Connect with us

EKONOMİ

MURAT BATI: Enkazdan yeterince can çıkaramadık bari ders çıkaralım

T24 yazarı Murat BATI Deprem sonrası için önemli tespitler yaptı: Depremle mücadele konusunda yapılması gerekenlerden ilki binaların nereye inşa edileceğinin iyi tespit edilmesi ile inşa aşamasında yeterli ve doğru malzemenin kullanılması gerektiğidir. Ve elbette denetimin de her aşamada yapılması olmazsa olmazımız olmalıdır

Yayınlanma:

|

Merkez üssü Kahramanmaraş olan ve 11 ili fiziken, diğer illeri ise derinden yaralayan deprem sonucunda on binlerce canımızı kaybettik, on binlercesi ise yaralandı. Depremden kurtulanların çok uzunca süre yaşayacakları travmayı tahayyül etmek bile ruhumu daraltıyor. Eminim sizde de aynı düşünce vardır.

Önceki depremlerde olduğu gibi oturduğumuz yerden müsebbip arayıp durduk, kendimizce de bulduk hatta kendimizce kendimize yalanlar söyleyerek vicdanımızı da rahatlatmaya çalıştık. “Bu enkazda hiç mi payımız yok?” diye sorduk kendimize. “Hayır” dedik yine kendimize kendi vicdanımızı rahatlatmak için…

Bu gibi afetlerin nedenlerini ve sonuçlarını kadere bağlamadan doğru düşünüp planlamak hem olası zararı asgariye indirecek hem de devlet olarak maddi yönden tam tekmil halde hazır bulunmamızı sağlayacaktır.
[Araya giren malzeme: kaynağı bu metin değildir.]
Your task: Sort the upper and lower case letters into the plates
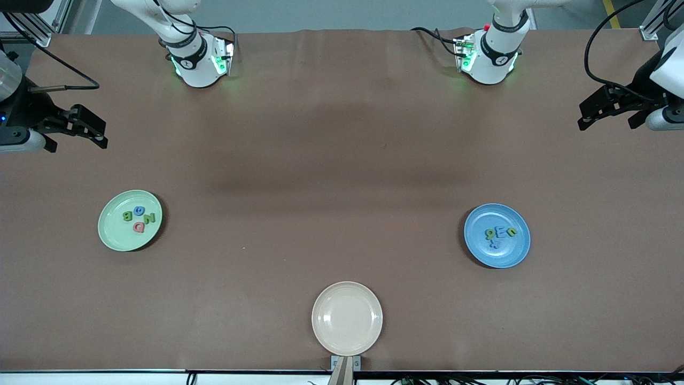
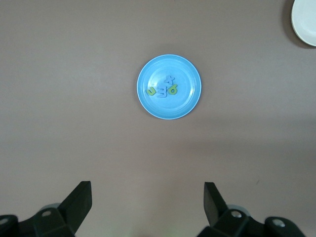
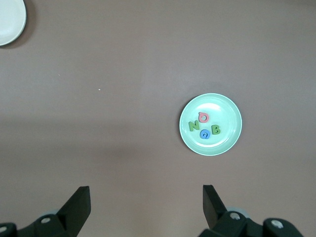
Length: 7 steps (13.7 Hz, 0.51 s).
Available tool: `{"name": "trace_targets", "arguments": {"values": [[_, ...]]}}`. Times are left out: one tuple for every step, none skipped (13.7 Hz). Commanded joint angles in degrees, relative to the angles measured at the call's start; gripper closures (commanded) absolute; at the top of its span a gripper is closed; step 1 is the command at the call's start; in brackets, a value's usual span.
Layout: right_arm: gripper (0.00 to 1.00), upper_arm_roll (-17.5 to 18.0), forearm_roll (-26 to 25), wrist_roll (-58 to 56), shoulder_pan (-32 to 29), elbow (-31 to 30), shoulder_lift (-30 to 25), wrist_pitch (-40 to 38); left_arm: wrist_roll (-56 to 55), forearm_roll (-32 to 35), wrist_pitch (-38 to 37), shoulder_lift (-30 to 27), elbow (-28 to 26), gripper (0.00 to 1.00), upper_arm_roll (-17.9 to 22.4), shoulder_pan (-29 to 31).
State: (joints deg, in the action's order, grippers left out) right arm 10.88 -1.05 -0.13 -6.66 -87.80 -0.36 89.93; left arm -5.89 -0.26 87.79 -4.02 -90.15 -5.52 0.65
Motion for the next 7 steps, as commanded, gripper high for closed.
{"name": "trace_targets", "arguments": {"values": [[0.0,0.8,1.6,0.3,-1.7,2.1,-0.2,-0.5,0.2,0.1,-0.2,0.7,1.6,0.0,0.0,0.1],[0.0,0.7,1.6,0.2,-1.9,2.4,-0.2,-0.5,0.2,0.2,-0.2,0.7,1.6,0.0,0.0,0.2],[0.0,0.6,0.9,0.1,-1.9,3.1,-0.2,-0.6,0.2,0.2,-0.1,0.7,1.6,0.0,0.0,0.2],[0.0,0.7,0.6,0.1,-1.9,3.6,-0.2,-0.6,0.1,0.3,-0.2,0.7,1.6,0.0,0.0,0.1],[0.0,0.7,0.4,0.1,-1.9,3.6,-0.2,-0.5,0.1,0.3,-0.2,0.8,1.6,0.0,0.1,0.1],[0.0,0.7,0.4,0.1,-2.0,3.6,-0.2,-0.5,0.1,0.3,-0.2,0.9,1.6,0.0,0.0,0.1],[0.0,0.6,0.4,0.1,-2.0,3.6,-0.1,-0.5,0.0,0.3,-0.2,0.9,1.6,0.0,0.1,0.0]]}}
Bu yönüyle TV’lerde onlarca hayırseverin(!) bağış şovuna da maruz kalmamış olacağız.

Neyse deprem öncesi ve sonrası neler yapmamız gerektiği hususlarını özetlemeye çalışayım. 

İlk yapılması gereken

Depremle mücadele konusunda yapılması gerekenlerden ilki binaların nereye inşa edileceğinin iyi tespit edilmesi ile inşa aşamasında yeterli ve doğru malzemenin kullanılması gerektiğidir. Ve elbette denetimin de her aşamada yapılması olmazsa olmazımız olmalıdır.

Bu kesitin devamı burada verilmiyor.